Description of the task: Write out the full listing again. Make no alterations.
= Beginning of Section =
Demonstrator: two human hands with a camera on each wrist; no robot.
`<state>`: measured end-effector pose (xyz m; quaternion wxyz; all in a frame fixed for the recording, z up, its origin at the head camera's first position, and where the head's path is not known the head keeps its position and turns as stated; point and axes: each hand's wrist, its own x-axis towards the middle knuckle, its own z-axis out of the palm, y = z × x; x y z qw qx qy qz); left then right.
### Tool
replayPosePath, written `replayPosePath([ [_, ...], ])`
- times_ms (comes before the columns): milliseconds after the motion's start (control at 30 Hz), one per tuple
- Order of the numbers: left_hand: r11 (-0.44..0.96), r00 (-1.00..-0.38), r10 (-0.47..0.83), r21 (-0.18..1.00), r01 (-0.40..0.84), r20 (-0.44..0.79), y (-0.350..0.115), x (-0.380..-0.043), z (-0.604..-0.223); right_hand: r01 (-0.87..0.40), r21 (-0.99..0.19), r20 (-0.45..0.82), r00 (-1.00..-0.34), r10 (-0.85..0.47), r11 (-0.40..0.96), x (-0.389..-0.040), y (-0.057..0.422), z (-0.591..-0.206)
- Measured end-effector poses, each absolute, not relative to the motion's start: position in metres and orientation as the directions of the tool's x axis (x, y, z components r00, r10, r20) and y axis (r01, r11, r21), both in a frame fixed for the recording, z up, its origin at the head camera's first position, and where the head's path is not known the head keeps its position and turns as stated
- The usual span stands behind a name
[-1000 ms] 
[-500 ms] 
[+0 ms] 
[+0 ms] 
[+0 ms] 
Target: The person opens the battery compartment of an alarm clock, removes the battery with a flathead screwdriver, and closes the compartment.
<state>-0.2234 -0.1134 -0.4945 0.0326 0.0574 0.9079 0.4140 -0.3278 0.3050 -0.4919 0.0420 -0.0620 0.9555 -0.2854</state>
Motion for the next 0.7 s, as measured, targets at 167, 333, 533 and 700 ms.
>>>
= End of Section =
Output of the exercise:
Demonstrator: two human hands with a camera on each wrist; no robot.
`<state>`: measured end-effector pose (xyz m; quaternion wxyz; all in a frame fixed for the recording, z up, its origin at the head camera's first position, and where the head's path is not known the head keeps its position and turns as stated; point and axes: each hand's wrist, its own x-axis towards the middle knuckle, its own z-axis out of the palm, y = z × x; x y z qw qx qy qz); left then right.
### Tool
replayPosePath, written `replayPosePath([ [_, ...], ])`
- times_ms (comes before the columns): milliseconds after the motion's start (control at 30 Hz), one per tuple
- Order of the numbers: left_hand: r11 (-0.44..0.96), r00 (-1.00..-0.38), r10 (-0.47..0.83), r21 (-0.18..1.00), r01 (-0.40..0.84), r20 (-0.44..0.79), y (-0.350..0.115), x (-0.380..-0.043), z (-0.604..-0.223); right_hand: r01 (-0.87..0.40), r21 (-0.99..0.19), r20 (-0.45..0.82), r00 (-1.00..-0.34), r10 (-0.85..0.47), r11 (-0.40..0.96), x (-0.389..-0.040), y (-0.057..0.422), z (-0.591..-0.206)
- Measured end-effector poses, each absolute, not relative to the motion's start: position in metres and orientation as the directions of the tool's x axis (x, y, z components r00, r10, r20) and y axis (r01, r11, r21), both in a frame fixed for the recording, z up, its origin at the head camera's first position, and where the head's path is not known the head keeps its position and turns as stated
- The usual span stands behind a name
[-1000 ms] 
[-500 ms] 
[+0 ms] 
[+0 ms] 
[+0 ms] 
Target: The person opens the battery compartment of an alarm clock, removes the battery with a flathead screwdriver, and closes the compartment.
<state>-0.2234 -0.1134 -0.4945 0.0326 0.0574 0.9079 0.4140 -0.3278 0.3050 -0.4919 0.0420 -0.0620 0.9555 -0.2854</state>
Motion for the next 0.7 s, as measured, targets at 167, 333, 533 and 700 ms.
>>>

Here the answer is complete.